Capacitor 101

Capacitors stand as the cornerstone in nearly every electronics and electrical circuit, playing a pivotal role in their functionality. They contribute significantly to the seamless operation of circuits, ensuring that devices remain free from unwanted noise and maintain a reliable and steady output.

A capacitor bears a resemblance to a battery, despite their distinct operational mechanisms. Both devices serve the common purpose of storing electrical energy. A capacitor operates on a simpler principle – it lacks the ability to generate new electrons; instead, it functions solely to store them. The term "capacitor" is derived from its "capacity" to store energy.

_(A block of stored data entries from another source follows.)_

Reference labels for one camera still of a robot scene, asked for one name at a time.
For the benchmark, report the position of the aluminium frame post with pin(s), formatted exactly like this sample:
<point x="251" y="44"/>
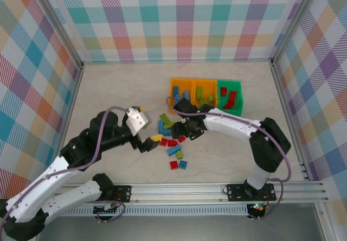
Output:
<point x="60" y="21"/>
<point x="292" y="21"/>

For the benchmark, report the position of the small red lego brick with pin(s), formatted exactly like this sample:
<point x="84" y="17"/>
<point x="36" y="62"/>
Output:
<point x="173" y="165"/>
<point x="223" y="91"/>

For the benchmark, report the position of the small circuit board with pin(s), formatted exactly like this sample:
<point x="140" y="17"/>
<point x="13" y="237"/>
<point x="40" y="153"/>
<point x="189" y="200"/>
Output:
<point x="259" y="208"/>
<point x="104" y="211"/>

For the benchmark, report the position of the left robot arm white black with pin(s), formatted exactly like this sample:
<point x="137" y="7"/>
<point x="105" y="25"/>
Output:
<point x="70" y="197"/>

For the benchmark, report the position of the green plastic bin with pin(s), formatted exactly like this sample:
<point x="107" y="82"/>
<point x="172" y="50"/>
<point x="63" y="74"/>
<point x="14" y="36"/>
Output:
<point x="230" y="82"/>

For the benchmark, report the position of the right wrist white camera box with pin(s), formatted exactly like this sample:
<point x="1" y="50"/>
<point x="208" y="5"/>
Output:
<point x="184" y="121"/>

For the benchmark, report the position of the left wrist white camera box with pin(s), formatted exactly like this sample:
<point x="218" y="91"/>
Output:
<point x="137" y="121"/>

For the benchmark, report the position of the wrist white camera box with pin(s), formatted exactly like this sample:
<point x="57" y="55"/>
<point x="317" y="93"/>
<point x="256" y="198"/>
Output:
<point x="184" y="121"/>
<point x="137" y="121"/>

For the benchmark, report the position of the aluminium side rail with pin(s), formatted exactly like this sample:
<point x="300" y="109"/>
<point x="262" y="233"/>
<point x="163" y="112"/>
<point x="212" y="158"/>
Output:
<point x="76" y="89"/>
<point x="280" y="89"/>

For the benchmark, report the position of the small blue lego brick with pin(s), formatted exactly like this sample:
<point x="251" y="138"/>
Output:
<point x="183" y="164"/>

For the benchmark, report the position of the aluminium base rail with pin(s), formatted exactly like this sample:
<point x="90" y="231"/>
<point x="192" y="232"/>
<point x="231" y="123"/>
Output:
<point x="176" y="190"/>

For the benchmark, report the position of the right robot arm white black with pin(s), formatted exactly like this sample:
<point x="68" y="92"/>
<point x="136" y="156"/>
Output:
<point x="271" y="148"/>

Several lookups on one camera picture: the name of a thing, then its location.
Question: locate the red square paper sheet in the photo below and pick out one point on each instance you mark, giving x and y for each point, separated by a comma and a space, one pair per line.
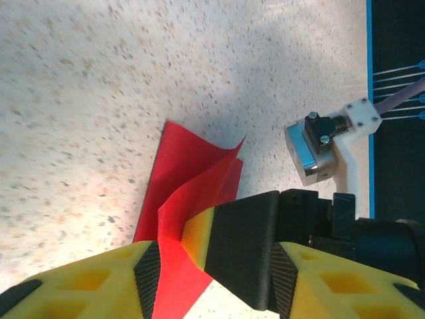
186, 166

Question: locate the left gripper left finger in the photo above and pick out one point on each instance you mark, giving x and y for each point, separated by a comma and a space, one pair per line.
83, 285

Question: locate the blue edged side rail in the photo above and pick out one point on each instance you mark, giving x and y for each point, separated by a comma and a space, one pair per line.
369, 50

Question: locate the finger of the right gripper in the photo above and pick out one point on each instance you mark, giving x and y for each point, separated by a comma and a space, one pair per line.
239, 239

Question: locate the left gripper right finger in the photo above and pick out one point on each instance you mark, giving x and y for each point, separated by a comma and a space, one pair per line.
332, 292

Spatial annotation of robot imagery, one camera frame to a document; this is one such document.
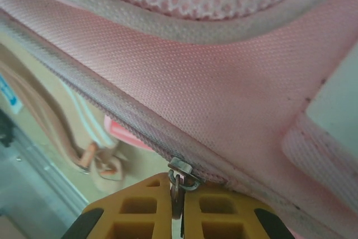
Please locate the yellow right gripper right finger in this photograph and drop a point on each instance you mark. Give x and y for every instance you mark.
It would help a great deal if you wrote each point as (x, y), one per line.
(193, 222)

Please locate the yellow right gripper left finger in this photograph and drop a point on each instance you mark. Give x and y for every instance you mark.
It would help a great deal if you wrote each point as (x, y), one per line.
(165, 222)

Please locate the pink school backpack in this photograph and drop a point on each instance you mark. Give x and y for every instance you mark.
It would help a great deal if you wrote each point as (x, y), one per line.
(195, 82)

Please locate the blue white card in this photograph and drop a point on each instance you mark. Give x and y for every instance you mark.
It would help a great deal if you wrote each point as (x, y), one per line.
(8, 93)

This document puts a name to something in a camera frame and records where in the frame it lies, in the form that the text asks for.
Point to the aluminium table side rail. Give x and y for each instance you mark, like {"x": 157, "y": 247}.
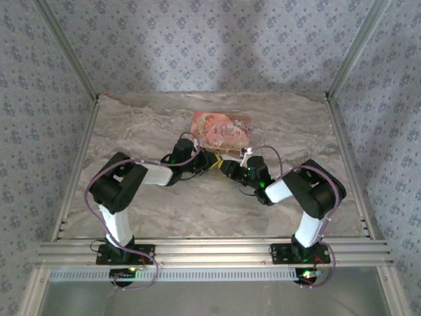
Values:
{"x": 347, "y": 154}
{"x": 82, "y": 154}

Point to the aluminium mounting rail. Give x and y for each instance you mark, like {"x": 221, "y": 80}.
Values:
{"x": 210, "y": 251}

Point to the controller board with green light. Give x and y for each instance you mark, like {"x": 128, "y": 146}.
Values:
{"x": 123, "y": 274}
{"x": 307, "y": 274}

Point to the grey metal panel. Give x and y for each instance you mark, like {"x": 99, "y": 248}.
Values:
{"x": 210, "y": 299}

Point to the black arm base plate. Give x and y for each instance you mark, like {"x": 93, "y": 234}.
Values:
{"x": 279, "y": 254}
{"x": 144, "y": 254}

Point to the pink storybook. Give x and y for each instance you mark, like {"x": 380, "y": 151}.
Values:
{"x": 223, "y": 130}

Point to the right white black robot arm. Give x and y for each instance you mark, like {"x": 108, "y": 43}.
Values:
{"x": 309, "y": 230}

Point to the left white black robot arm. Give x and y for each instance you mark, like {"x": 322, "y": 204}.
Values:
{"x": 119, "y": 227}

The difference between a capacitor and a battery is that a capacitor can dump its entire charge in a tiny fraction of a second, where a battery would take minutes to completely discharge. That's why the electronic flash on a camera uses a capacitor — the battery charges up the flash's capacitor over several seconds, and then the capacitor dumps the full charge into the flash tube almost instantly. 

Capacitors exhibit remarkable versatility, tailored to serve diverse applications ranging from minute plastic capacitors in calculators to powerful ultra capacitors capable of energizing commuter buses. The functionality of capacitors is closely tied to their types, each uniquely suited for specific purposes. Air capacitors find relevance in radio tuning circuits, Mylar capacitors are commonly employed in timer circuits for devices like clocks, alarms, and counters. Glass capacitors excel in high-voltage applications, while ceramic capacitors prove effective in high-frequency applications such as antennas, X-ray, and MRI machines. Super capacitors, on the other hand, play a pivotal role in powering electric and hybrid cars.